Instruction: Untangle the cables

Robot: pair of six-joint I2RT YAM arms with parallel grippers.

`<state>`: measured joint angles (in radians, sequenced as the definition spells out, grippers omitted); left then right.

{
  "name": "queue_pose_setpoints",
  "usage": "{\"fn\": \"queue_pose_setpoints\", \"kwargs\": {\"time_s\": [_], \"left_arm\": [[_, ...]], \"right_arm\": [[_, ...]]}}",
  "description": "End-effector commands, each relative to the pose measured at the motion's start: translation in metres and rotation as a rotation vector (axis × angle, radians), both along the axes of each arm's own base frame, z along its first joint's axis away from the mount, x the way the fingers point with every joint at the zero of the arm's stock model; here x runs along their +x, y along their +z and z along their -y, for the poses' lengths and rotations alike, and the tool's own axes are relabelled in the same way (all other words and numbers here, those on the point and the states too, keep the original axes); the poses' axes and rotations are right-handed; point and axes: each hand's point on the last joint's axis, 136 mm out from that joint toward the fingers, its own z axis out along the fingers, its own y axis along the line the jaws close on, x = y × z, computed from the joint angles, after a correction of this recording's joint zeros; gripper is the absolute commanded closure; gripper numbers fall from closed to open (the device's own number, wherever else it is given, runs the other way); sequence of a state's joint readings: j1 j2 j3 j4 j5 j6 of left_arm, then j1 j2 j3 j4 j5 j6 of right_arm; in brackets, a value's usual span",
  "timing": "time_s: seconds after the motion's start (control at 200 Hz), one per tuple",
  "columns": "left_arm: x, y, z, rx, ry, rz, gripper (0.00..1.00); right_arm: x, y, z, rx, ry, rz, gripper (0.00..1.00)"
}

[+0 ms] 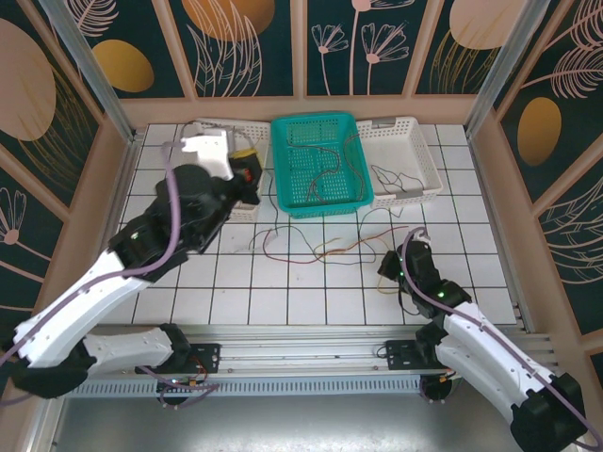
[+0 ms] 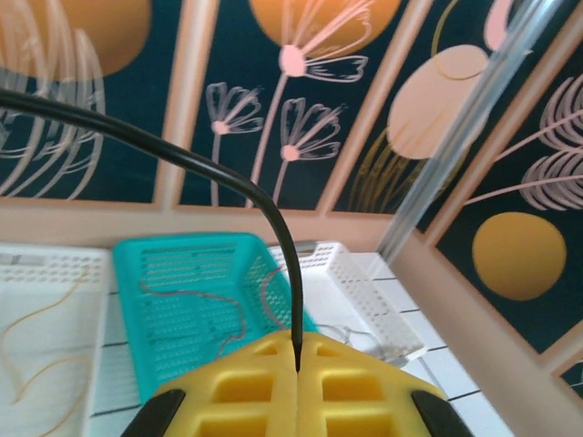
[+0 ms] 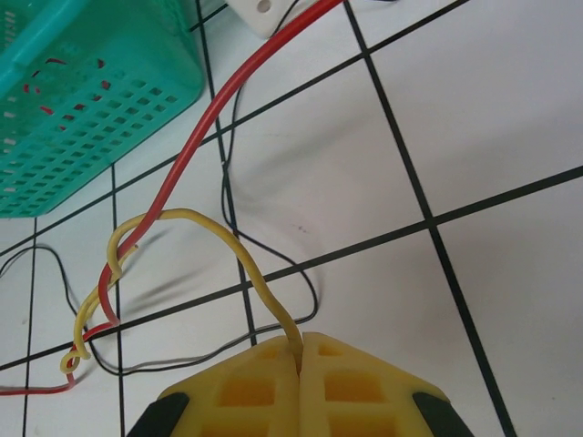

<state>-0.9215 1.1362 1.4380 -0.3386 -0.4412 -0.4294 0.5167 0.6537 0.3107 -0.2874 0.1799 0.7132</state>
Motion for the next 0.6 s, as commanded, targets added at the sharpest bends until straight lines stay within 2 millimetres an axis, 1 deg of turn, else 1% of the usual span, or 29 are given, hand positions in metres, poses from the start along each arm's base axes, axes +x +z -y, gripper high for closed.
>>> {"fn": "queue_pose_setpoints", "kwargs": {"time_s": [0.0,0.25,0.26,0.29,0.365,0.4,0.41,0.42,0.47,0.535,0.55,0.596], "left_arm": [[0.008,0.048,0.030,-0.076,-0.085,0.117,1.00],[0.047,0.082,0.096,-0.084,-0.168,0.187,1.00],[0.048,0.087,0.097,-0.091,-0.169,0.195,1.00],[0.052,0.092,0.103,-0.094,-0.177,0.203,1.00],[0.067,0.096,0.120,-0.090,-0.185,0.209,1.00],[0.073,0.102,0.125,-0.098,-0.193,0.220,1.00],[0.078,0.096,0.132,-0.090,-0.200,0.211,1.00],[0.081,0.094,0.136,-0.088,-0.204,0.208,1.00],[0.091,0.095,0.146,-0.100,-0.218,0.208,1.00],[0.106,0.090,0.163,-0.105,-0.243,0.202,1.00],[0.107,0.091,0.165,-0.112,-0.246,0.203,1.00],[0.119,0.081,0.177,-0.110,-0.255,0.193,1.00]], "right_arm": [[-0.003,-0.005,-0.002,-0.004,0.008,0.010,1.00],[-0.013,-0.010,-0.011,-0.009,0.030,0.015,1.00],[-0.013,-0.010,-0.012,-0.009,0.032,0.016,1.00],[-0.014,-0.009,-0.012,-0.008,0.033,0.020,1.00],[-0.018,-0.010,-0.014,0.001,0.037,0.022,1.00],[-0.019,-0.010,-0.014,0.007,0.039,0.023,1.00],[-0.020,-0.010,-0.014,0.007,0.037,0.023,1.00],[-0.020,-0.011,-0.014,0.008,0.038,0.022,1.00],[-0.022,-0.012,-0.015,0.017,0.041,0.020,1.00],[-0.025,-0.013,-0.017,0.027,0.046,0.017,1.00],[-0.026,-0.013,-0.017,0.030,0.047,0.017,1.00],[-0.028,-0.013,-0.018,0.035,0.051,0.018,1.00]]}}
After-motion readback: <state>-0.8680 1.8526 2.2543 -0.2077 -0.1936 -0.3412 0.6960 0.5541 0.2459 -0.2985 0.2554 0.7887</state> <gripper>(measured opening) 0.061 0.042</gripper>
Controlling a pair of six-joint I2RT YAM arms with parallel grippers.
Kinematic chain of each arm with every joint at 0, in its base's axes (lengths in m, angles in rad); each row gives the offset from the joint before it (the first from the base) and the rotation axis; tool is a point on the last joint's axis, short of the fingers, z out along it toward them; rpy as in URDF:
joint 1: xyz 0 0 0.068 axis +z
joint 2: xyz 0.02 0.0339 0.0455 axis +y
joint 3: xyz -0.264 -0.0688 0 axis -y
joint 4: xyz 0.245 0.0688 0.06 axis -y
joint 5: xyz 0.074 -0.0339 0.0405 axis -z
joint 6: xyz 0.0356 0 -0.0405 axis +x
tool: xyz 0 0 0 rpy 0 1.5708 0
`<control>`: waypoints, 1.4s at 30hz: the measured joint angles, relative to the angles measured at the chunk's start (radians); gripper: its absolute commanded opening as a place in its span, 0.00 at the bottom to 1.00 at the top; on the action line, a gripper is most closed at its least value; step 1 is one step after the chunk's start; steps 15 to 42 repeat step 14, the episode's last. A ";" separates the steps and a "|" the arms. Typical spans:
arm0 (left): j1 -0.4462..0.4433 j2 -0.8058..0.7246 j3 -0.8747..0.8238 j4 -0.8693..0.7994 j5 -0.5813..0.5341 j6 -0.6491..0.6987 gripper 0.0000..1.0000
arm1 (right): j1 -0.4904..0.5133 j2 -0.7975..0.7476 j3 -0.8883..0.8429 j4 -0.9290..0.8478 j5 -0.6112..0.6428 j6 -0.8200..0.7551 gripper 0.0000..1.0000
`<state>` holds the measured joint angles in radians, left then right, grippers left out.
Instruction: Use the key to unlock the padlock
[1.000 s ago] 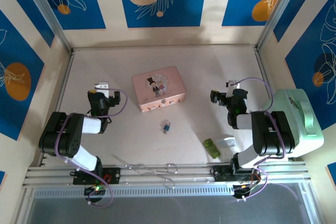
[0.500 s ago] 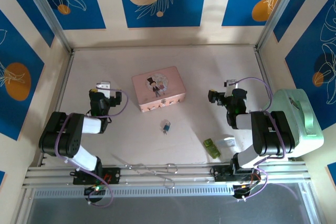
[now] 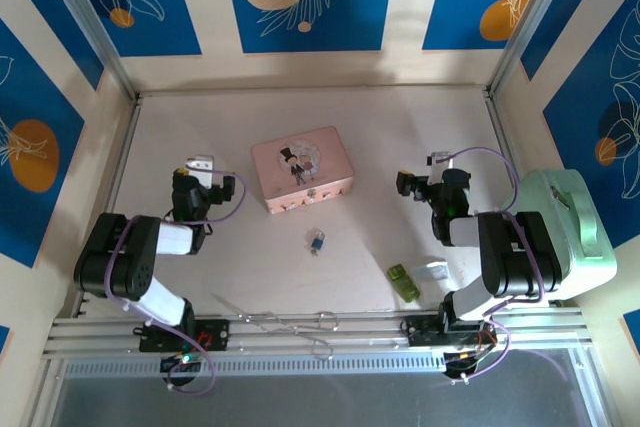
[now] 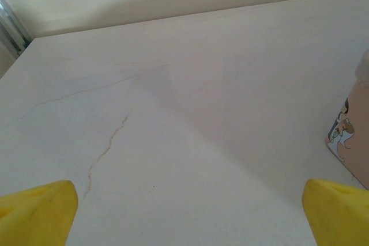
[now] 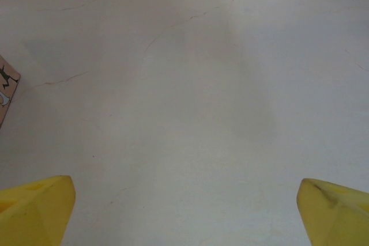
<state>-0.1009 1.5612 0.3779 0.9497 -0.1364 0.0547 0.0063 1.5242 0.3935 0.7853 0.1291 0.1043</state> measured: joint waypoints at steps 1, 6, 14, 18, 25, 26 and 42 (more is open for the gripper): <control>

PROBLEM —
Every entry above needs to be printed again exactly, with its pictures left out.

EXERCISE ANSWER —
Instruction: Untangle the cables

Robot: pair of six-joint I2RT YAM arms with parallel grippers.

`<state>`: measured joint angles (in radians, sequenced as the definition spells out, grippers omitted); left then right.

{
  "name": "queue_pose_setpoints",
  "usage": "{\"fn\": \"queue_pose_setpoints\", \"kwargs\": {\"time_s\": [_], \"left_arm\": [[_, ...]], \"right_arm\": [[_, ...]]}}",
  "description": "End-effector commands, each relative to the pose measured at the motion's start: translation in metres and rotation as a rotation vector (axis × angle, radians), both along the axes of each arm's own base frame, z along its first joint's axis away from the mount, x the way the fingers point with every joint at the zero of the arm's stock model; here x runs along their +x, y along their +z and z along their -y, for the poses' lengths and rotations alike, and the tool's own axes are relabelled in the same way (all other words and numbers here, those on the point and the states too, keep the original axes); the poses' axes and rotations are right-handed; point and axes: each hand's point on the last joint's axis, 136 mm out from that joint toward the fingers, its own z axis out along the fingers, its own y axis along the line the jaws close on, x = y × z, computed from the joint angles, after a correction of this recording's joint zeros; gripper is the absolute commanded closure; gripper numbers fall from closed to open (the device's own number, wherever else it is given, runs the other way); sequence of a state's joint readings: j1 j2 j3 j4 j5 j6 of left_arm, then j1 j2 j3 j4 j5 j6 of right_arm; in brackets, a value's usual span",
  "timing": "time_s: seconds after the motion's start (control at 200 Hz), one per tuple",
  "columns": "left_arm: x, y, z, rx, ry, rz, gripper (0.00..1.00); right_arm: x, y, z, rx, ry, rz, gripper (0.00..1.00)"
}

[+0 ms] 
[+0 ms] 
[+0 ms] 

<state>-0.9215 1.1362 1.4380 -0.3386 -0.4412 -0.4294 0.5167 0.6537 0.3107 -0.2874 0.1799 0.7132</state>
Motion for the next 0.6 s, as commanded, targets added at the sharpest bends until straight lines stay within 2 millimetres an axis, 1 deg of turn, else 1% of the usual span, or 29 are given, hand positions in metres, poses from the start along each arm's base axes, axes +x +z -y, gripper high for closed.
>>> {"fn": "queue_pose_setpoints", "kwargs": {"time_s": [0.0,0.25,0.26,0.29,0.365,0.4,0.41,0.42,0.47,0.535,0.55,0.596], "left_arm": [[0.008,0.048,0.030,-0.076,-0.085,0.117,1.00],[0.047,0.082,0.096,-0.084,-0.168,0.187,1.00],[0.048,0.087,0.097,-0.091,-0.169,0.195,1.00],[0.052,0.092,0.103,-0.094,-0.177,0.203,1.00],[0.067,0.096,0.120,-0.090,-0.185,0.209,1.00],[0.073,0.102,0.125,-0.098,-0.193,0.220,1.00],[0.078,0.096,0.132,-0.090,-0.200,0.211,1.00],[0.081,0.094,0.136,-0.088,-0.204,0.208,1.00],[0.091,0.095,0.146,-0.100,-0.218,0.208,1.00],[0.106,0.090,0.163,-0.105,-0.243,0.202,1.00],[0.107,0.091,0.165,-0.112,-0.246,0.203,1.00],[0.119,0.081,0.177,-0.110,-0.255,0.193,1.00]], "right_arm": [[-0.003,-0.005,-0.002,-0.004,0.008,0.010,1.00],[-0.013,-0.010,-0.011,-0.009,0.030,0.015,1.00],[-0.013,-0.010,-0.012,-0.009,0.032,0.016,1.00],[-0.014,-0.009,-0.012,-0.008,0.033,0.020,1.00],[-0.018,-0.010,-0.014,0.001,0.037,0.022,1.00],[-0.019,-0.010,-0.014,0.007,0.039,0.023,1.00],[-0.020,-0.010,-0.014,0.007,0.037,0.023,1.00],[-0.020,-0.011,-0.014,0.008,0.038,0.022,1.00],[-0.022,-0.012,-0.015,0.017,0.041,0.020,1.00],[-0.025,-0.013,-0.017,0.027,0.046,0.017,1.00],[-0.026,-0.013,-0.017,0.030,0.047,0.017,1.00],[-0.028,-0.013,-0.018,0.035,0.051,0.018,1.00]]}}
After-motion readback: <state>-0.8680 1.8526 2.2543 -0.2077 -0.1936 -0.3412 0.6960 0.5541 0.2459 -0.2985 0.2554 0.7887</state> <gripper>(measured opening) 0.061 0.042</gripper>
Controlling a pair of six-joint I2RT YAM arms with parallel grippers.
Kinematic chain of each arm with every joint at 0, in its base's axes (lengths in m, angles in rad); each row gives the offset from the joint before it (the first from the base) and the rotation axis; tool is a point on the last joint's axis, short of the fingers, z out along it toward them; rpy as in URDF:
joint 1: xyz 0 0 0.068 axis +z
joint 2: xyz 0.02 0.0339 0.0455 axis +y
joint 3: xyz -0.264 -0.0688 0 axis -y
joint 4: xyz 0.245 0.0688 0.06 axis -y
joint 5: xyz 0.074 -0.0339 0.0405 axis -z
joint 6: xyz 0.0356 0 -0.0405 axis +x
tool: xyz 0 0 0 rpy 0 1.5708 0
`<control>`: waypoints, 1.4s at 30hz: the measured joint angles, relative to the angles measured at the chunk's start (radians); gripper: its absolute commanded opening as a place in its span, 0.00 at the bottom to 1.00 at the top; on the action line, a gripper is most closed at its least value; step 1 is one step after the chunk's start; steps 15 to 42 repeat step 14, the episode's last. A ";" separates the steps and a "|" the arms. Typical spans:
arm0 (left): j1 -0.4462..0.4433 j2 -0.8058..0.7246 j3 -0.8747..0.8238 j4 -0.8693..0.7994 j5 -0.5813..0.5341 j6 -0.6491..0.6987 gripper 0.0000..1.0000
arm1 (right): j1 -0.4904..0.5133 j2 -0.7975..0.7476 j3 -0.8883..0.8429 j4 -0.9290..0.8478 j5 -0.6112..0.6428 j6 -0.8200..0.7551 gripper 0.0000..1.0000
`<state>` holds the measured joint angles in radians, left then right, grippers left out.
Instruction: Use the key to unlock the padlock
[1.000 s ago] 
[0.500 s ago] 
[now] 
[now] 
[now] 
<state>-0.1009 1.5612 0.3779 0.9497 -0.1364 0.0547 0.0063 1.5242 0.3935 0.7853 0.1291 0.1043</state> measured: joint waypoints at steps 1, 6, 14, 18, 25, 26 and 42 (more is open for the gripper): <control>

The output contains the complete answer to the exercise.